Real patient data is hard to access, slow to de‑identify correctly, and risky to share. Synthetic data lets product, data, and science teams move faster, share safely, and reproduce results on demand.
Common use cases:
- Prototyping clinical dashboards, trend charts, and alerts
- Finetuning LLMs
- Stress‑testing analytics and feature engineering
- Teaching, demos, and QA environments
⚠️ The generator produces realistic‑looking data for development and testing—not for diagnosis, treatment, or research on real people.
What we can generate
- Snapshots (one time point): Cross‑sectional labs for N synthetic patients at baseline.
- Time series (many time points): Longitudinal trajectories with phases like treatment response, condition progression, or lifestyle intervention.
- JSON payloads: Convert snapshot rows to JSON objects your services can ingest directly.
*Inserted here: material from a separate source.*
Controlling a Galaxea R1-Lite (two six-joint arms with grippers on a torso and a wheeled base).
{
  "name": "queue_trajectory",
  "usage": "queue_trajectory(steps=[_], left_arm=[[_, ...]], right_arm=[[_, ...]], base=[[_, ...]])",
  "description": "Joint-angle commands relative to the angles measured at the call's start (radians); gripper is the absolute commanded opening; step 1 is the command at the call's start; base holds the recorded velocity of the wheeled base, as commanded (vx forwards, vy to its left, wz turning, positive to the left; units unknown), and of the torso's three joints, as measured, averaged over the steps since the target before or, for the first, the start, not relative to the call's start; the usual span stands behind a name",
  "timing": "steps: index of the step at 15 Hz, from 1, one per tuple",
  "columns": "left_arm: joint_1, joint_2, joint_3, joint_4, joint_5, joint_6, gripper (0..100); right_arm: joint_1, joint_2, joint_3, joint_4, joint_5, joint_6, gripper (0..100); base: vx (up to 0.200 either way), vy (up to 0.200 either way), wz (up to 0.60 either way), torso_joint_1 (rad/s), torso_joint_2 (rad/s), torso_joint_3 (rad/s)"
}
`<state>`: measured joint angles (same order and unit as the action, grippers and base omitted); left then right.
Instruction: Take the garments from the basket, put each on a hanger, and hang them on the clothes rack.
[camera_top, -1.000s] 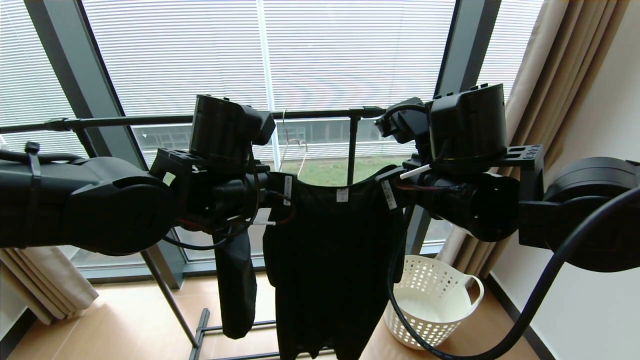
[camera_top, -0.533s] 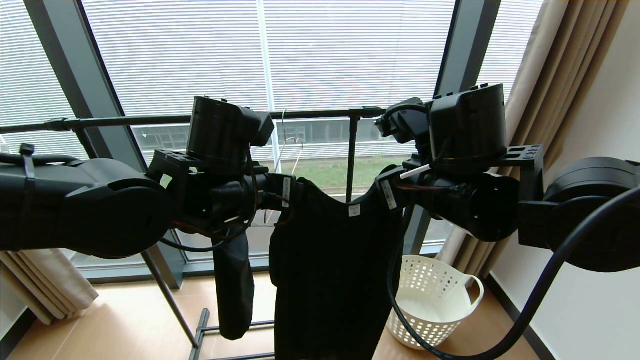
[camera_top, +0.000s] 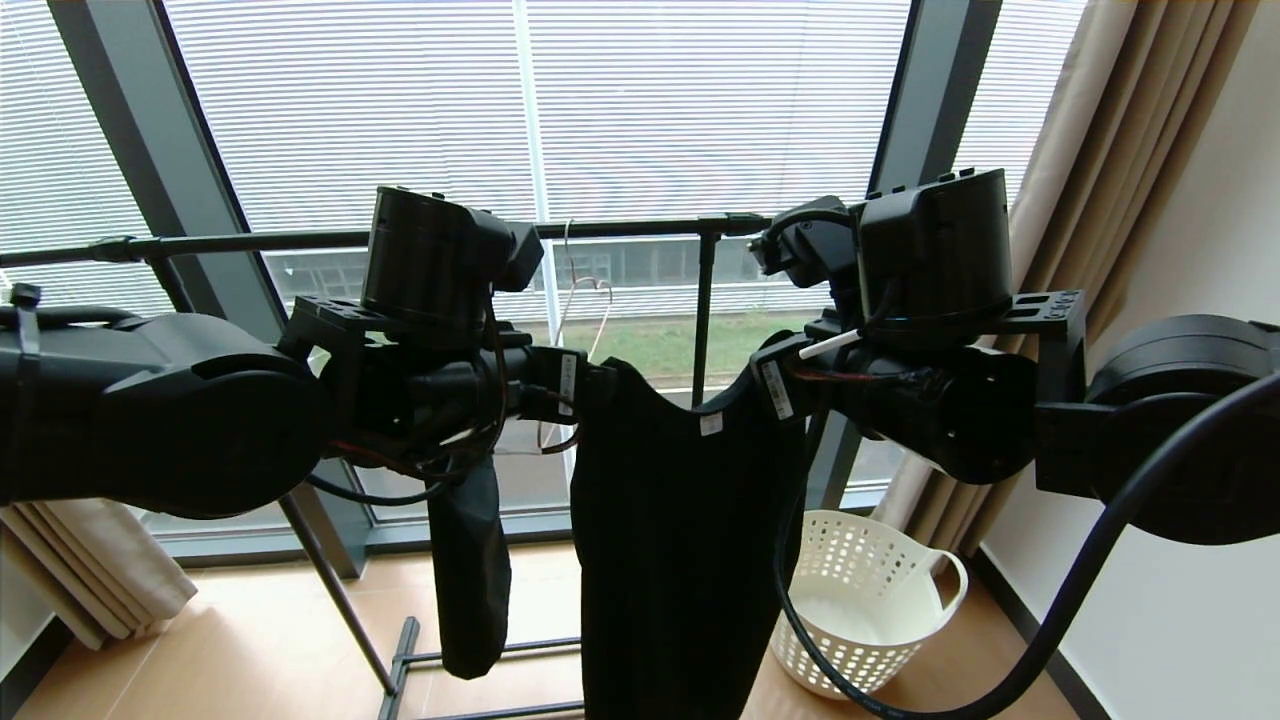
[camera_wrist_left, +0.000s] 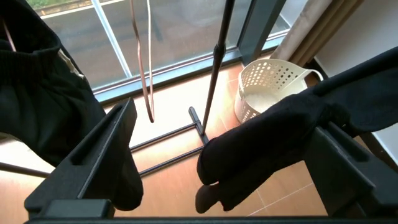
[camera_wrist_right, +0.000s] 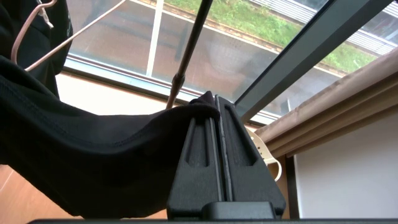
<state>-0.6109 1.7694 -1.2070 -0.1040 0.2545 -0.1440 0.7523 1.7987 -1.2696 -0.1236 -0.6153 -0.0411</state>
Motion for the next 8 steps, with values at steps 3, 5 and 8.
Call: queue_trajectory(steps=[3, 5, 8], left_arm=[[0.022, -0.103, 0.001, 0.176, -0.182, -0.015, 100], [0.039, -0.11, 0.0, 0.188, -0.216, -0.025, 100], [0.043, -0.113, 0.007, 0.202, -0.244, -0.029, 100]], right_arm=[[-0.004, 0.005, -0.001, -0.001, 0.0, 0.0, 0], [-0.004, 0.007, -0.001, -0.001, 0.0, 0.001, 0], [-0.004, 0.008, -0.001, -0.001, 0.0, 0.001, 0]], base=[[0.0, 0.0, 0.0, 0.0, 0.0, 0.0], [0.0, 0.0, 0.0, 0.0, 0.0, 0.0], [0.0, 0.0, 0.0, 0.0, 0.0, 0.0]])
Each dataset includes demographics, healthiness scores, condition assignments and severities, intake Q&A, biomarker states (e.g., Optimal, High), latent scores (η), and calibrated numerical values with units.
Why it’s a hard problem
Generating realistic synthetic lab data is much harder than just filling a table with random numbers. Each patient’s results need to make physiological sense together — cholesterol can’t plummet while glucose spikes and everything else stays perfect. Capturing that web of dependencies across conditions, demographics, and lifestyle inputs requires carefully tuned logic and statistical structure. When our medical team reviewed sample cohorts, they found the generated profiles qualitatively realistic, internally consistent, and genuinely useful for feature prototyping and validation.
What is a synthetic data generator
A comprehensive, modular system for generating realistic synthetic biomarker data—with controllable patient characteristics, medical conditions, lifestyle inputs, and temporal trajectories. It can emit snapshot datasets, multi-timepoint series, and JSON payloads suitable for dashboards and model pipelines.
Synthetic lab data is only useful if it behaves like the real thing. Our generator achieves that by threading a single idea through the whole pipeline: hidden or latent physiological “axes”. There are 24 axes—latent scores for systems like metabolic, hepatic, inflammatory, and thyroid. Every patient receives values on these axes, and those values keep demographics, conditions, intake answers, time-series trajectories, states, and final numeric labs coherent with one another.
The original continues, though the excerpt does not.